To solve this problem, we need to find the area of the region bounded by the curve \( y^2 = x^3 \), the y-axis, and the horizontal lines \( y = 1 \) and \( y = 8 \).
- First, interpret the given curve equation \( y^2 = x^3 \). Solving for \( x \) in terms of \( y \), we have \( x = y^{2/3} \).
- Since the region is bounded by the y-axis, we consider only the part of the graph where \( x = y^{2/3} \) from \( y = 1 \) to \( y = 8 \).
- We need to integrate \( x = y^{2/3} \) with respect to \( y \) from \( y = 1 \) to \( y = 8 \) to find the area. This is because the area under the curve from the y-axis involves integrating along \( y \), not \( x \).
- Set up the integral to find the area:
\(A = \int_{1}^{8} y^{2/3} \, dy\)
- Compute the integral:
\(\int y^{2/3} \, dy = \frac{y^{5/3}}{5/3} = \frac{3}{5} y^{5/3}\)
- Evaluate this from \( y = 1 \) to \( y = 8 \):
\(A = \left[\frac{3}{5} y^{5/3}\right]_{1}^{8} = \frac{3}{5} \left( 8^{5/3} - 1^{5/3} \right)\)
- Simplify the expression:
Calculate \( 8^{5/3} \):
- \( 8^{1/3} = 2 \), because the cube root of 8 is 2.
- \( 2^5 = 32 \).
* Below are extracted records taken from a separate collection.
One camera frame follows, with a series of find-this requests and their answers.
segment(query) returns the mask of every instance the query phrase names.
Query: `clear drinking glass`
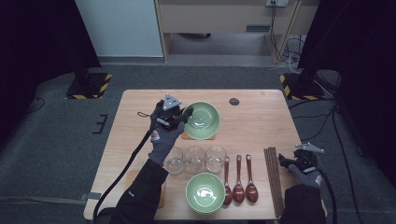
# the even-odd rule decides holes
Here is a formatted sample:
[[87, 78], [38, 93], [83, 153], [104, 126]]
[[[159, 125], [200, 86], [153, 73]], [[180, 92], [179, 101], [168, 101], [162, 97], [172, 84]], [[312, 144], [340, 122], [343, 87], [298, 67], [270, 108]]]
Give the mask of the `clear drinking glass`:
[[201, 147], [189, 147], [184, 151], [183, 160], [190, 173], [198, 174], [205, 165], [205, 151]]
[[206, 168], [211, 173], [218, 173], [224, 166], [227, 152], [223, 147], [212, 146], [206, 150]]
[[180, 174], [183, 171], [183, 151], [179, 147], [172, 147], [164, 163], [169, 174]]

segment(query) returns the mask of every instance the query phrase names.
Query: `person's arm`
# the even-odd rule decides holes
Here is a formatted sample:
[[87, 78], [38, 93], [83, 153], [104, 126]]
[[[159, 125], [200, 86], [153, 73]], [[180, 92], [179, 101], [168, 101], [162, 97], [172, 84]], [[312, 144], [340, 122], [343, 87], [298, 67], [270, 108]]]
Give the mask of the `person's arm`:
[[299, 185], [285, 190], [285, 210], [281, 224], [325, 224], [326, 216], [321, 203], [318, 171], [304, 175], [295, 165], [289, 169], [297, 177]]
[[158, 126], [151, 134], [152, 151], [132, 185], [124, 191], [115, 208], [105, 208], [98, 215], [98, 223], [150, 223], [158, 209], [162, 184], [168, 176], [163, 161], [178, 136], [184, 131], [180, 122], [174, 131]]

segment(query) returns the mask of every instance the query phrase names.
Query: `black curtain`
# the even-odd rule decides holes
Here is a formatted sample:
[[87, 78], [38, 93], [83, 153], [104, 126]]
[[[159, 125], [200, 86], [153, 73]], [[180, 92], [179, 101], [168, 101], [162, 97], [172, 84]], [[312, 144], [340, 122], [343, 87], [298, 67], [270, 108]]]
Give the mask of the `black curtain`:
[[363, 155], [396, 186], [395, 24], [393, 0], [321, 0], [299, 67], [340, 74], [340, 113]]
[[38, 84], [79, 66], [101, 65], [75, 1], [0, 0], [0, 144]]

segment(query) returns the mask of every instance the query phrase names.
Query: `black glove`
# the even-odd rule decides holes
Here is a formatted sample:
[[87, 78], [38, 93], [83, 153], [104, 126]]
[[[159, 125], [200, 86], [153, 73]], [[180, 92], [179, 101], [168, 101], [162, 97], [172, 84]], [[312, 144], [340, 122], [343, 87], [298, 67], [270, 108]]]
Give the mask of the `black glove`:
[[305, 184], [307, 186], [320, 189], [322, 176], [319, 171], [315, 170], [305, 175], [294, 164], [289, 165], [289, 170], [297, 177], [299, 184]]
[[158, 126], [151, 133], [150, 141], [153, 145], [153, 149], [148, 154], [148, 157], [152, 161], [163, 166], [163, 161], [171, 151], [172, 147], [175, 145], [178, 136], [183, 132], [184, 132], [183, 122], [180, 122], [177, 126], [177, 129], [171, 132], [166, 131], [162, 125]]

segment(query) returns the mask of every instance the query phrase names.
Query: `black tripod base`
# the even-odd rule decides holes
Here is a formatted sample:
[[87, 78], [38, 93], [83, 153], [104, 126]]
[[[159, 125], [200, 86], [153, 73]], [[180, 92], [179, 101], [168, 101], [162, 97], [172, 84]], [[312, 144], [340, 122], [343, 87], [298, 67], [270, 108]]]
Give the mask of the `black tripod base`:
[[90, 86], [81, 85], [75, 77], [66, 93], [67, 99], [94, 99], [101, 98], [105, 94], [111, 75], [107, 73], [90, 73], [92, 83]]
[[289, 100], [319, 100], [324, 98], [322, 88], [316, 83], [309, 85], [306, 91], [300, 92], [297, 85], [298, 78], [299, 74], [294, 73], [285, 73], [279, 77]]

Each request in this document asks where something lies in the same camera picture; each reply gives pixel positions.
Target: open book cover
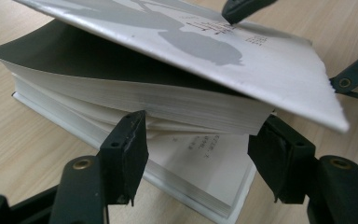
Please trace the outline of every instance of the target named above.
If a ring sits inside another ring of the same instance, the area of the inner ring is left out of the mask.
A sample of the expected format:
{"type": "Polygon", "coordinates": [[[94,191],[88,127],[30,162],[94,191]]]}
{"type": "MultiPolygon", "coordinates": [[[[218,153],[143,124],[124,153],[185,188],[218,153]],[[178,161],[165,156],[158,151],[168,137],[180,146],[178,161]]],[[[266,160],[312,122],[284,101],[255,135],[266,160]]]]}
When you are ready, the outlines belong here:
{"type": "Polygon", "coordinates": [[[322,61],[302,38],[231,26],[177,0],[18,0],[92,34],[339,132],[349,129],[322,61]]]}

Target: book page
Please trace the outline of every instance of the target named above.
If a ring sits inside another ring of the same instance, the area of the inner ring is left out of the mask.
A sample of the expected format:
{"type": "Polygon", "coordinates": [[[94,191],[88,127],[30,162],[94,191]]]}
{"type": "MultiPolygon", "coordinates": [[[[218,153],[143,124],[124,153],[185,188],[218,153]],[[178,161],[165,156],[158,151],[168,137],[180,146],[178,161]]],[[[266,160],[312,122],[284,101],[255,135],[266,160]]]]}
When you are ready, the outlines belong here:
{"type": "MultiPolygon", "coordinates": [[[[40,87],[30,81],[23,79],[21,76],[18,76],[16,74],[13,74],[13,76],[18,79],[21,79],[21,81],[26,82],[33,88],[38,89],[46,96],[54,99],[63,106],[68,107],[68,109],[73,110],[74,112],[84,116],[85,118],[100,121],[102,124],[110,124],[110,126],[117,125],[117,123],[124,116],[130,113],[129,111],[118,110],[106,106],[81,101],[76,98],[60,94],[56,91],[50,91],[48,89],[40,87]]],[[[222,133],[222,131],[215,129],[208,129],[196,125],[175,122],[172,120],[157,119],[149,116],[146,116],[146,129],[167,132],[222,133]]]]}
{"type": "Polygon", "coordinates": [[[177,0],[18,0],[334,130],[349,129],[309,41],[177,0]]]}
{"type": "Polygon", "coordinates": [[[248,137],[161,133],[147,144],[151,161],[231,206],[253,165],[247,155],[248,137]]]}

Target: book
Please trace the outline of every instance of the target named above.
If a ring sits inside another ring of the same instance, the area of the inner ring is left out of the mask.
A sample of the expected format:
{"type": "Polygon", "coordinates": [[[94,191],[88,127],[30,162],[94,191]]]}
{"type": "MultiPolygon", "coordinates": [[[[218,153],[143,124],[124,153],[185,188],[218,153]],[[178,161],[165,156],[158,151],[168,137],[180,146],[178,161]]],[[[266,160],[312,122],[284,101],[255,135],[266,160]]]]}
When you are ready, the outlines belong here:
{"type": "MultiPolygon", "coordinates": [[[[56,101],[58,93],[14,75],[20,102],[99,148],[111,129],[56,101]]],[[[248,134],[147,130],[144,179],[216,223],[235,223],[255,166],[248,134]]]]}
{"type": "Polygon", "coordinates": [[[215,222],[237,219],[274,107],[348,130],[303,38],[176,0],[19,2],[56,20],[0,47],[13,96],[96,148],[144,109],[145,178],[215,222]]]}

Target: wooden table
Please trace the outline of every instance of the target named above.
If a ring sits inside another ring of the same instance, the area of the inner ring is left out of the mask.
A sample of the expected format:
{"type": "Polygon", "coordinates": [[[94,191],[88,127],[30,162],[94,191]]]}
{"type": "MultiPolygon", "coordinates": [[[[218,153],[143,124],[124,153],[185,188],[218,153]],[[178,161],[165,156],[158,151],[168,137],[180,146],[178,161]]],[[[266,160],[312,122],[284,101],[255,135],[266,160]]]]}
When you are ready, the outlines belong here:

Therefore, \( 8^{5/3} = 32 \).
Now calculate:
\(A = \frac{3}{5} \left( 32 - 1 \right) = \frac{3}{5} \times 31 = \frac{93}{5}\)
- This value matches the correct answer in the options.
Therefore, the area of the region bounded by the given curve, the y-axis, and the lines \( y = 1 \) and \( y = 8 \) is \(\frac{93}{5}\) square units.